Look at your bank balance and see where you spend your money, and what services you use (google search, Facebook account?, shop at Tesco, receive dairy milk Easter eggs?) for individual stocks. You use these things so they must be somewhat valuable as companies.
And as above, invest in collectives for the majority; tracker funds (S&P500, MSCI world, Emerging markets should give diversity), as well as investment trusts. Polar Capital invests some of the big tech companies above, could be good if you can’t afford the individual shares. Same as Scottish mortgage inv trust which has holdings in amazon (if you use/like amazon).
Hope this helps
We cannot give specific share advice.
However, echoing everyone else the number one rule is diversification. This is nearly impossible to do effectively under £1,000 without using funds. Another bonus is that there is no stamp duty on funds - which is a minor up front saving.
If you search for “ETF” under discover on freetrade you will get the complete list.
Great to hear people starting young. I’m not sure what to suggest in terms of practice other than practicing how to ignore market fluctuations, and checking emotional reactions. This is easier said than done. I nearly panic sold when a share I had a few thousand of crashed a few weeks ago It’s worth checking out this video by Morgan Housel.

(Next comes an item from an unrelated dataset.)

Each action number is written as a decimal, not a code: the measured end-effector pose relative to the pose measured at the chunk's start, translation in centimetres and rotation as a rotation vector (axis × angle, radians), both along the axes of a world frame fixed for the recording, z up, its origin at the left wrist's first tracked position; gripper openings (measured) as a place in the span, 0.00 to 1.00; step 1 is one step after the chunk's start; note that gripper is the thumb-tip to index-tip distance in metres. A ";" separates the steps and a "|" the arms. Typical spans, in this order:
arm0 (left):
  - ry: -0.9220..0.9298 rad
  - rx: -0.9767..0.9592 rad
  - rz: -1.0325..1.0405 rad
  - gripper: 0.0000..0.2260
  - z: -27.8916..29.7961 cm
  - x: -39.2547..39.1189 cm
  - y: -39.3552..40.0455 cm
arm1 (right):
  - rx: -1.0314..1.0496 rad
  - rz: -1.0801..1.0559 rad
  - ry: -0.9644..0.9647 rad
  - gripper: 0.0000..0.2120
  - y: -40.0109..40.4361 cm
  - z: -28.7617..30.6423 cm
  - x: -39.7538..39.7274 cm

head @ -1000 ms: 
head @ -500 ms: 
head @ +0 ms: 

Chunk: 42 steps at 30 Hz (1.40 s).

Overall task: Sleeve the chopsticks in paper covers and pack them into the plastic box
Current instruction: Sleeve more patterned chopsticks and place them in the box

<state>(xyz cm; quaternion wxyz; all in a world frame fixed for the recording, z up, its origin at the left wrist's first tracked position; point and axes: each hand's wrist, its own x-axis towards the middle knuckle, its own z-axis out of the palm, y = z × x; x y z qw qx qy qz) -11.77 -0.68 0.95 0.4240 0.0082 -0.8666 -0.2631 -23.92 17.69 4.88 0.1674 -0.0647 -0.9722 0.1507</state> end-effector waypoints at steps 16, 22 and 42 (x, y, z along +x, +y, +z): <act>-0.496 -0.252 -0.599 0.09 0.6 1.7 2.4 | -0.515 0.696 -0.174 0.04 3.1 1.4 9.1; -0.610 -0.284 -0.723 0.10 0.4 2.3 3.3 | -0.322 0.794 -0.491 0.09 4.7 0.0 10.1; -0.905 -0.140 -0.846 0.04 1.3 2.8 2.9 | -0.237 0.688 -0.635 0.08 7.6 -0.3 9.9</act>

In terms of research there’s a book thread, and The ultimate list of investing books, podcasts and blogs which contain some great recommendations.
Additionally Freetrade have created some awesome articles on investing. Furthermore there’s a Weekend Read* email which breaks up topics into smaller weekly chunks.
Having said that, like the comments above say, the best way to invest is to contribute what you can every month to a low cost ETF. It’s very boring, there will never be a movie montage of it, but it works
*Off topic: What happened to the Weekend Read email on 27/04?
Finding value in a company as a customer is very different from the company being valuable as an investment.
An investor receives value when their investment provides them with returns. If a company is overvalued - because it is popular and new investors are investing in it out of emotion instead of financial sense - then it will not give good returns over the long term.
I echo everyone else: you should consider buying a broad index fund. “Practice” through the purchase of stocks on an essentially random basis is unlikely to teach you anything. You might get lucky with some of your stock picks. You’ll be unlucky with others.
If you end up like most unsuccessful investors, you’ll ignore the losses and only remember your winners. You won’t compare to what you could have achieved if you had just purchased the whole market. And so you will be doomed to underperforming someone who just buys VWRL and laughs all the way to the bank (on a very slow walk that takes decades).
We decided not to send one, we felt you’d received enough emails from us already last week
Yes I would agree, but a useful starting point nonetheless if you want to build your own buy list. If your friends use a music streaming service, and then you start using it because it’s a good product, and the company is valued on user and revenue growth, it may well increase in value. It may not of course, which is why you should research it yourself.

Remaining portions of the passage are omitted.